Well heck, you could try out some tubes in that system :)
Response to Magfan - System is on a dedicated 20a circuit with 12ga solid core wire. Current amp is standard Class A/B design, V-caps, 14ga solid core silver internal p-t-p wiring. Speakers efficiency is 90db+ (conservative). Listening is largely on weekends. Music is jazz, big-band, rock, blues, piano, electronic (Eno, Bob Holryd, Harold Budd, John Hassell, etc.)
Thank you very much for your information sent 9.13.11. I agree with your response and will make sure my amp builder is on top of the rectifer & filter cap aspects (I'm reasonably sure he probably knows, but I'll talk to him nonetheless).

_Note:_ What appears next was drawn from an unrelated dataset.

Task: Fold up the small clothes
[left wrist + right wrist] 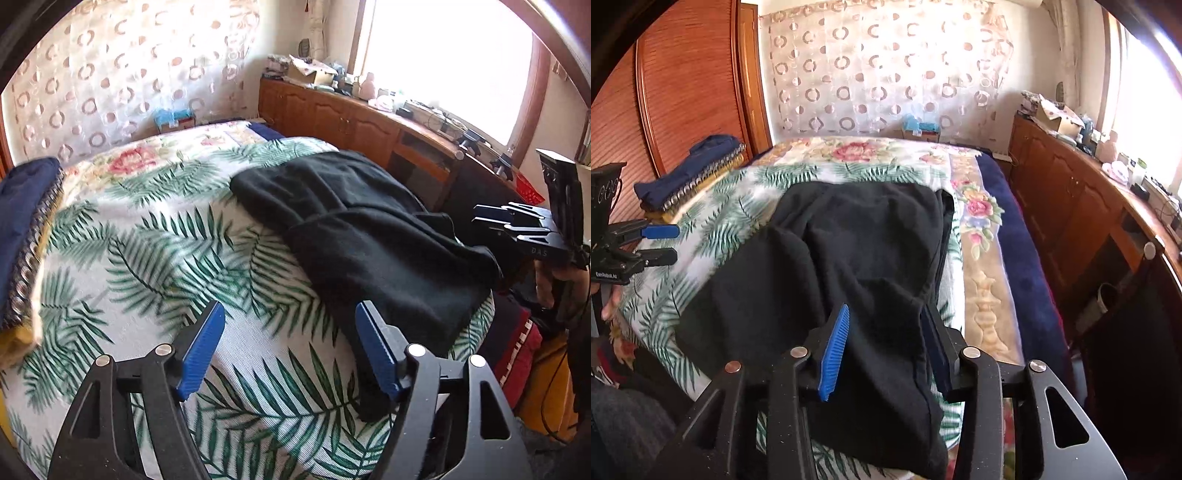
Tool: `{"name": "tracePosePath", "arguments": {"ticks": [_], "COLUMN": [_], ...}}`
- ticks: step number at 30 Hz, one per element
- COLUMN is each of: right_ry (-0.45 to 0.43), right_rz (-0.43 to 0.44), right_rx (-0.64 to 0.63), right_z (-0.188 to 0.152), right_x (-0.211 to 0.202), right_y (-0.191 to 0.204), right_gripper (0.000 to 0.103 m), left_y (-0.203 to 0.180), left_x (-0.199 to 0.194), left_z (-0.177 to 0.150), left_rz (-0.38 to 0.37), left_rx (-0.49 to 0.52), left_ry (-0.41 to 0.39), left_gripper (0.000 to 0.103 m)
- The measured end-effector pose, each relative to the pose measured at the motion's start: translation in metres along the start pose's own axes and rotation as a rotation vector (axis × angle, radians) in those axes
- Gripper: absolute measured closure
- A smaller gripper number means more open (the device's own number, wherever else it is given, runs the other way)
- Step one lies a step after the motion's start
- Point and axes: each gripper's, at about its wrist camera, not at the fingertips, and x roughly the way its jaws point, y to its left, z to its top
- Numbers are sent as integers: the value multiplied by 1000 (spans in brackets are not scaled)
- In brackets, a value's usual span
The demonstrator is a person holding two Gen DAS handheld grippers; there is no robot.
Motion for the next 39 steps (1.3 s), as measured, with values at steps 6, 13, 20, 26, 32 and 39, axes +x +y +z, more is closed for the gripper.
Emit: {"name": "tracePosePath", "arguments": {"ticks": [6, 13, 20, 26, 32, 39], "right_ry": [71, 124, 133, 126, 116, 34], "right_rz": [-21, 2, 16, 8, 69, 154], "right_rx": [33, 64, 31, 18, -20, 28], "right_z": [-28, -41, -44, -50, -55, -45], "right_x": [10, 19, 24, 22, 17, -4], "right_y": [-8, -13, -10, -9, 1, -5], "right_gripper": [54, 54, 54, 54, 93, 99], "left_y": [-15, -35, -42, -46, -55, -45], "left_x": [11, 20, 31, 39, 38, -3], "left_z": [-12, -19, -26, -35, -34, 8], "left_rz": [-48, -124, -145, -172, -222, -297], "left_rx": [17, 45, 76, 95, 123, 42], "left_ry": [33, 57, 100, 138, 151, -9], "left_gripper": [29, 29, 48, 56, 96, 97]}}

I've narrowed down the selection to a pair of Plitron 1500Va's. Their being potted and and being "low noise" are what sold me. After much research it appears they've got a reputation for quality. This is not to nay-say anything of the other manufacturers out there but I am comfortable with the decision. The challenge now is to try and avoid musical DT's for however long the build will take....
A household circuit is rated for something like 80% of capacity for full time use and only short term @100%.
I don't know rule-of-thumb, but a total of 1000va of transformer will put out a BUNCH of power continuously and still allow dynamic peaks....which are at least 10db and frequently higher than the average level.
Doesn't 10db amount to 10x the power?
Unless you have a HIGHLY reactive speaker, chances are you are playing electrical games with yourself.
Speaker 'efficiency' will be expressed as a percentage. Of power turned into sound, while Sensitivity is the 'db per watt', which also is related to impedance since a watt (voltage measure) is different at different impedances.
Somebody straighten this out if I've made a hash of it.